The Nasdaq composite fell 0.3% while the S&P 500 lost 0.2%. The Dow Jones Industrial Average fell 0.9%. The small cap Russell 2000 Index remained stable.

Volume increased on the NYSE and Nasdaq from the same time on Wednesday.

The yield on the benchmark 10-year Treasury fell 4 basis points to 3.56%. Crude oil prices rose 1.9% to $82.06 a barrel.

Stock Market Gets a Brief Rise in Colder Inflation

The Commerce Department’s PCE price index, the Fed’s preferred measure of inflation, rose 0.3% in October. That was fresher than estimates, marking a 6% year-over-year increase from June’s 40-year high of 7%.

The index tracks changes in the prices of goods and services purchased by consumers throughout the economy.

“Consumer spending held up in October, but the outlook for holiday spending is risky with the savings rate nearing a record high,” said Bill Adams, chief economist at Comerica Bank.

Meanwhile, first-time jobless claims from the Labor Department fell to 225,000 from 240,000 the previous week. They were expected to drop an inch to 238,000.

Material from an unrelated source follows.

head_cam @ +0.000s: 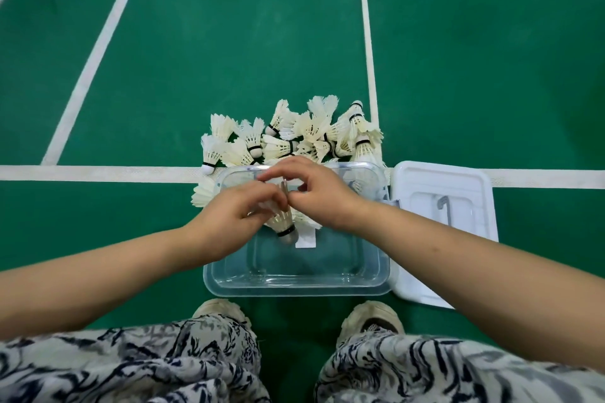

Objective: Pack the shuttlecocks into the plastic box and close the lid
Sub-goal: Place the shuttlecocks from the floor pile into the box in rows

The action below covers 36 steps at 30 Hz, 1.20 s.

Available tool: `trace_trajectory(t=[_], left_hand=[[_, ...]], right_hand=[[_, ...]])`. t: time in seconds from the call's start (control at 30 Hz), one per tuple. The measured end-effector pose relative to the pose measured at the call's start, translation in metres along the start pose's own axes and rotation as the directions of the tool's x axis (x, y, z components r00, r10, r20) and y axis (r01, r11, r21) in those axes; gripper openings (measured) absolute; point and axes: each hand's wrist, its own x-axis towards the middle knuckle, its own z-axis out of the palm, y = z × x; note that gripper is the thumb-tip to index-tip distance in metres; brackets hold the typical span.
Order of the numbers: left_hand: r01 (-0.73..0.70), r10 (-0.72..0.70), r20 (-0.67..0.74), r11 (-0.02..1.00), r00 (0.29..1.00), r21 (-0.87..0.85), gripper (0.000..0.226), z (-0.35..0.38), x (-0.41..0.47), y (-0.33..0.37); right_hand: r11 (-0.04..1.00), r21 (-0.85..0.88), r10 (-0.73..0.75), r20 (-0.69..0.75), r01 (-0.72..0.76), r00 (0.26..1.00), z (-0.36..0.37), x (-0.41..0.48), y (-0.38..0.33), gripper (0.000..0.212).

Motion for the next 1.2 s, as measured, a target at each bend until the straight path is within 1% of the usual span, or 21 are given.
trace_trajectory(t=[0.1,0.2,0.3,0.4,0.5,0.57,0.63,0.67,0.7,0.73,0.77,0.8,0.83,0.87,0.9,0.93,1.03,1.1,1.2], left_hand=[[-0.058,0.058,0.015,0.997,0.998,0.040,0.036,0.001,-0.002,0.006],[-0.054,0.055,-0.018,0.998,0.998,0.024,0.028,0.001,-0.003,0.010],[-0.035,0.031,-0.091,0.999,0.995,-0.037,0.036,0.003,-0.003,0.009],[-0.033,0.025,-0.089,0.996,0.996,-0.086,0.044,0.005,-0.002,0.009],[-0.025,0.020,-0.071,0.997,0.997,-0.076,0.044,0.007,0.000,0.006],[-0.027,0.019,-0.091,0.996,0.996,-0.085,0.044,0.007,0.001,0.004],[-0.021,0.007,-0.133,0.994,0.991,-0.105,0.044,0.006,0.002,0.002],[-0.011,-0.007,-0.154,0.993,0.988,-0.116,0.045,0.005,0.002,0.001],[0.000,-0.022,-0.169,0.992,0.985,-0.125,0.045,0.004,0.002,0.001],[0.009,-0.033,-0.177,0.991,0.984,-0.131,0.045,0.003,0.002,0.001],[0.016,-0.040,-0.178,0.991,0.983,-0.133,0.045,0.003,0.002,0.000],[0.020,-0.043,-0.176,0.991,0.983,-0.131,0.045,0.003,0.001,0.000],[0.022,-0.044,-0.172,0.992,0.984,-0.127,0.044,0.003,0.001,0.000],[0.023,-0.044,-0.169,0.992,0.985,-0.125,0.044,0.003,0.000,-0.001],[0.024,-0.045,-0.167,0.992,0.985,-0.125,0.044,0.003,-0.001,-0.001],[0.026,-0.048,-0.165,0.991,0.985,-0.128,0.044,0.002,-0.002,-0.001],[0.044,-0.067,-0.164,0.989,0.984,-0.142,0.044,0.001,-0.002,-0.001],[0.058,-0.084,-0.169,0.986,0.982,-0.156,0.044,0.000,-0.003,-0.002],[0.066,-0.095,-0.174,0.984,0.980,-0.165,0.044,0.000,-0.004,-0.003]], right_hand=[[1.000,-0.030,-0.005,0.001,0.005,1.000,-0.009,-0.005,0.005,0.032],[1.000,-0.004,0.009,-0.019,-0.009,1.000,-0.013,-0.007,0.010,0.021],[0.999,0.039,0.011,-0.038,-0.010,0.999,-0.014,-0.008,0.013,0.021],[0.999,0.048,0.004,-0.026,-0.003,1.000,-0.017,-0.009,0.017,0.015],[0.998,0.055,0.001,-0.009,0.000,1.000,-0.020,-0.013,0.023,0.009],[0.999,0.049,0.010,0.000,-0.010,1.000,-0.023,-0.017,0.024,0.009],[0.999,0.031,0.023,-0.031,-0.022,0.999,-0.031,-0.020,0.022,0.012],[1.000,-0.020,0.018,-0.060,-0.020,0.998,-0.035,-0.021,0.021,0.013],[0.993,-0.115,0.006,-0.089,-0.017,0.996,-0.038,-0.022,0.020,0.012],[0.968,-0.249,-0.004,-0.104,-0.022,0.995,-0.040,-0.022,0.019,0.012],[0.911,-0.411,-0.011,-0.109,-0.035,0.994,-0.040,-0.023,0.020,0.011],[0.817,-0.575,-0.027,-0.109,-0.041,0.994,-0.038,-0.024,0.021,0.013],[0.709,-0.704,-0.039,-0.095,-0.039,0.995,-0.036,-0.024,0.025,0.016],[0.615,-0.787,-0.029,-0.069,-0.037,0.997,-0.032,-0.025,0.029,0.018],[0.553,-0.832,0.003,-0.049,-0.042,0.999,-0.028,-0.025,0.033,0.017],[0.517,-0.854,0.046,-0.037,-0.055,0.998,-0.025,-0.025,0.036,0.016],[0.464,-0.880,0.144,-0.040,-0.103,0.989,-0.020,-0.021,0.044,0.019],[0.473,-0.870,0.191,-0.053,-0.139,0.980,-0.020,-0.017,0.049,0.019],[0.546,-0.810,0.234,-0.100,-0.216,0.967,-0.020,-0.015,0.055,0.018]])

Personal spending jumped 0.8% while personal income jumped 0.7% in October. Revenue beat Econoday’s consensus estimate of 0.4%. Both are good news for the holiday shopping season.

“Service prices are more sticky and a likely annoyance for central bankers,” said Jeffrey Roach, chief economist for LPL Financial. “However, annual rent inflation is starting to ease across the country, rising just 0.4% in October, the smallest monthly increase since February.”

Powell’s comments mark a shift in Fed policy

On Wednesday, Fed Chairman Jerome Powell said the pace of rate hikes may start to slow at the December meeting, providing more explicit support for a lower increase.

The probability of the Fed raising rates by 0.5% in December is pegged at 79.4%, while the odds of a 75 basis point hike are 20.6%, according to the CME tool FedWatch.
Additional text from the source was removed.